Radiography, CT scans and MRI are not diagnostic in themselves, but the appearance of a destructive maxillary tumour in the maxilla in an infant, together with submucosal pigmentation and high levels of urinary vanillylmandelic acid are distinctive. Serum levels of epinephrine, norepinephrine, vanillylmandelic acid and neuron-specific enolase may be high but typically return to normal after treatment. The clinical and radiographic features of melanotic neuroectodermal tumour of infancy are so distinctive that preliminary biopsy which may provoke the tumour into greater activity should not be necessary.

These tumours are frequently described as benign, but up to 15% may recur and a very few have metastasised and disseminated widely. Histology is an unreliable guide to behaviour, as even those tumours which show histologically malignant features may do well. Nevertheless, a high mitotic index, and possibly CD99 expression, may indicate more aggressive behaviour.
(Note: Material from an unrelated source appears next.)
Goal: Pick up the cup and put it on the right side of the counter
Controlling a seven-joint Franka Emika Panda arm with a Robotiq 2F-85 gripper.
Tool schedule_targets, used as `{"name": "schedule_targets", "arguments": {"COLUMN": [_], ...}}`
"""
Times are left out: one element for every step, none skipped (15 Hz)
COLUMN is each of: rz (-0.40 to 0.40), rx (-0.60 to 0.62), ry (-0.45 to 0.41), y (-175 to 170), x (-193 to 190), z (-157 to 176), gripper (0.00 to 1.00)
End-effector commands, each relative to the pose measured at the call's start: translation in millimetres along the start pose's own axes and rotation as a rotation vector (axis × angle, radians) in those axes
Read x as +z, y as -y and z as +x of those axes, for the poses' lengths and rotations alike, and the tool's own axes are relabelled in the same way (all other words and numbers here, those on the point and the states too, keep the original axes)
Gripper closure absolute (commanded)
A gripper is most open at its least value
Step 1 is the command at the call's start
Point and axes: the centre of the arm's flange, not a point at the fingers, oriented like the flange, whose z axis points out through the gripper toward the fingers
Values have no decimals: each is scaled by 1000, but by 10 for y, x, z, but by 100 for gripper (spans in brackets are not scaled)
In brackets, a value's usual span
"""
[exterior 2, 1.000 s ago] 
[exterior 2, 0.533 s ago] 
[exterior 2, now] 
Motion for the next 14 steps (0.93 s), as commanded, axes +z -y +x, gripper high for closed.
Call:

Surgery is the treatment of choice, but the extent of the resection is controversial and can range from local excision and curettage to total maxillectomy. The tumour is non-encapsulated but usually separates easily from the bone at operation. Conservative treatment is usually curative but, even when excision is incomplete, recurrence is rare. Regional lymph node dissection may be necessary only for rare cases where there has been lymphatic invasion. Radiotherapy and chemotherapy (undesirable in an infant) have been shown to be ineffective in controlling this tumour.

Key features are summarised in Box 9.4.